**Your goal**
Find all lines below containing the string "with" and return them.

BEGIN

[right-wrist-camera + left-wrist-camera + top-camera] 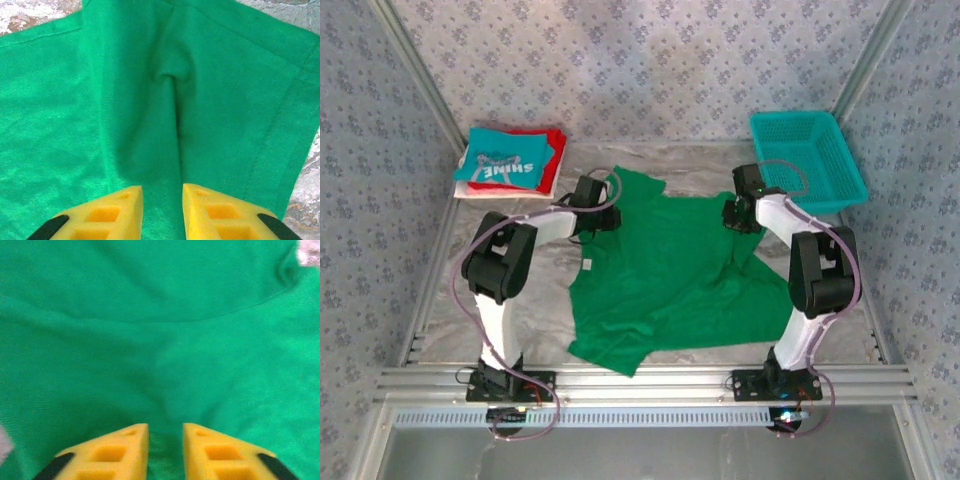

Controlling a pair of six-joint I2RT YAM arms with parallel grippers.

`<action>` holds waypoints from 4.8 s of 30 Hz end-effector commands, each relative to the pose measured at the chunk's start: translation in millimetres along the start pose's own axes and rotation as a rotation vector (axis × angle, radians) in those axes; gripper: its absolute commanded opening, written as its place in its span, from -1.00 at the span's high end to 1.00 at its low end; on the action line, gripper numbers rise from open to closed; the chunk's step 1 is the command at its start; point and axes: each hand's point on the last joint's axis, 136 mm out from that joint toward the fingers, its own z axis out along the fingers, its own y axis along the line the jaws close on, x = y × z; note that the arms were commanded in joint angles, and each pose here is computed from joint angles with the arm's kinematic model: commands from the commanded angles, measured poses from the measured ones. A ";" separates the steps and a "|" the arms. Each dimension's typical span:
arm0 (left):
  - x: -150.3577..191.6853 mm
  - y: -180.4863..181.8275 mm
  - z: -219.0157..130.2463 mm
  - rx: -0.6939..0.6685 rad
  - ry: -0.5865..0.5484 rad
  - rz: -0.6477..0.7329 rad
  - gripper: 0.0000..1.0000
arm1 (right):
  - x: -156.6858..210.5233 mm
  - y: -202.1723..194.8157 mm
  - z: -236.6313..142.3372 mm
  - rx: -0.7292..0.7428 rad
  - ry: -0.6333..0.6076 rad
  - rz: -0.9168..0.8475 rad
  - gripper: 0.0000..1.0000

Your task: Fold and stack the t-shirts

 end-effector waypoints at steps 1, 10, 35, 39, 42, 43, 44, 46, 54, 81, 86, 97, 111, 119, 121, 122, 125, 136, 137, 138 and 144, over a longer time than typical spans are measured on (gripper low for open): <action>4.7 58.6 -6.2 -0.135 0.021 -0.124 0.58 | -8.4 0.3 -12.1 0.005 -0.015 0.016 0.41; -33.7 120.7 -40.7 -0.151 -0.002 -0.184 0.66 | -6.1 -4.7 -21.3 -0.001 -0.011 0.024 0.34; 28.0 41.3 -111.5 -0.091 -0.043 -0.106 0.48 | -62.0 11.6 69.6 0.083 0.086 0.086 -0.09; 42.8 54.7 -108.8 -0.132 -0.027 -0.111 0.48 | -63.7 12.6 86.1 0.090 0.109 0.091 0.04; 42.7 56.8 -108.2 -0.139 -0.029 -0.110 0.48 | -67.1 11.5 90.6 0.094 0.103 0.097 0.45; 42.0 57.2 -107.6 -0.141 -0.029 -0.109 0.48 | -70.0 11.8 88.8 0.090 0.091 0.099 0.56; 41.1 56.8 -107.0 -0.141 -0.030 -0.107 0.48 | -71.8 11.7 86.7 0.093 0.081 0.097 0.68; 39.8 57.2 -104.3 -0.142 -0.028 -0.106 0.48 | -79.0 10.7 77.4 0.100 0.055 0.089 0.88; 38.1 60.2 -96.5 -0.151 -0.027 -0.112 0.49 | -116.6 -12.5 34.6 0.184 -0.071 0.033 1.00; -11.7 49.6 -90.4 -0.158 -0.054 -0.090 0.30 | -139.7 35.3 -58.1 0.058 -0.284 -0.091 0.13; -17.0 52.0 -62.7 -0.139 -0.012 -0.140 0.37 | -73.3 44.5 -36.0 -0.049 -0.200 -0.049 0.81; -23.3 70.1 5.0 -0.127 0.089 -0.221 0.48 | -27.5 35.2 -74.5 -0.099 -0.368 -0.072 1.00; -105.1 85.9 66.5 -0.121 0.089 -0.218 0.49 | 25.3 -12.9 -131.6 -0.112 -0.602 0.005 0.95; -179.0 55.3 -12.7 -0.106 -0.085 -0.147 0.40 | 21.4 -29.4 -139.4 -0.084 -0.538 0.052 0.78; -189.4 42.5 -51.9 -0.081 -0.159 -0.134 0.35 | 21.8 -32.1 -136.7 -0.088 -0.508 0.072 0.68; -192.2 34.8 -77.0 -0.065 -0.207 -0.128 0.33 | 22.4 -33.0 -135.3 -0.088 -0.494 0.076 0.62; -174.8 21.2 -143.2 -0.038 -0.325 -0.110 0.22 | 31.4 -34.7 -127.5 -0.085 -0.429 0.090 0.44; 71.5 77.6 -205.7 -0.162 -0.052 -0.259 -0.02 | 102.1 -30.4 -97.4 -0.175 -0.214 0.058 0.16; 94.2 81.5 -207.8 -0.168 -0.016 -0.292 -0.02 | 107.9 -26.7 -94.8 -0.190 -0.208 0.040 0.15; 111.1 83.2 -209.2 -0.165 0.009 -0.319 -0.03 | 112.2 -23.4 -92.5 -0.201 -0.207 0.019 0.15; 194.5 92.3 -213.2 -0.197 0.134 -0.463 -0.02 | 114.3 -6.1 -90.2 -0.218 -0.249 -0.069 0.11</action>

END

**Solution to the exercise**
Controlling a pair of six-joint I2RT YAM arms with parallel grippers.
`<action>` holds waypoints from 4.8 s of 30 Hz end-effector commands, each relative to the pose measured at the chunk's start: translation in millimetres along the start pose's own axes and rotation as a rotation vector (axis × angle, radians) in those axes; gripper: its absolute commanded opening, written as its place in its span, from -1.00 at the span's high end to 1.00 at its low end; on the action line, gripper numbers rise from open to closed; the chunk's step 1 is the command at its start; point and axes: each hand's point on the last joint's axis, 136 mm out from that joint toward the fingers, its own z axis out along the fingers, its own y axis along the line the jaws close on, x = y × z; note that the arms were commanded in joint angles, and each pose here is computed from joint angles with the arm's kinematic model: commands from the commanded angles, measured poses from the measured ones. A ";" separates the steps and a "|" the arms. Each dimension's typical span:

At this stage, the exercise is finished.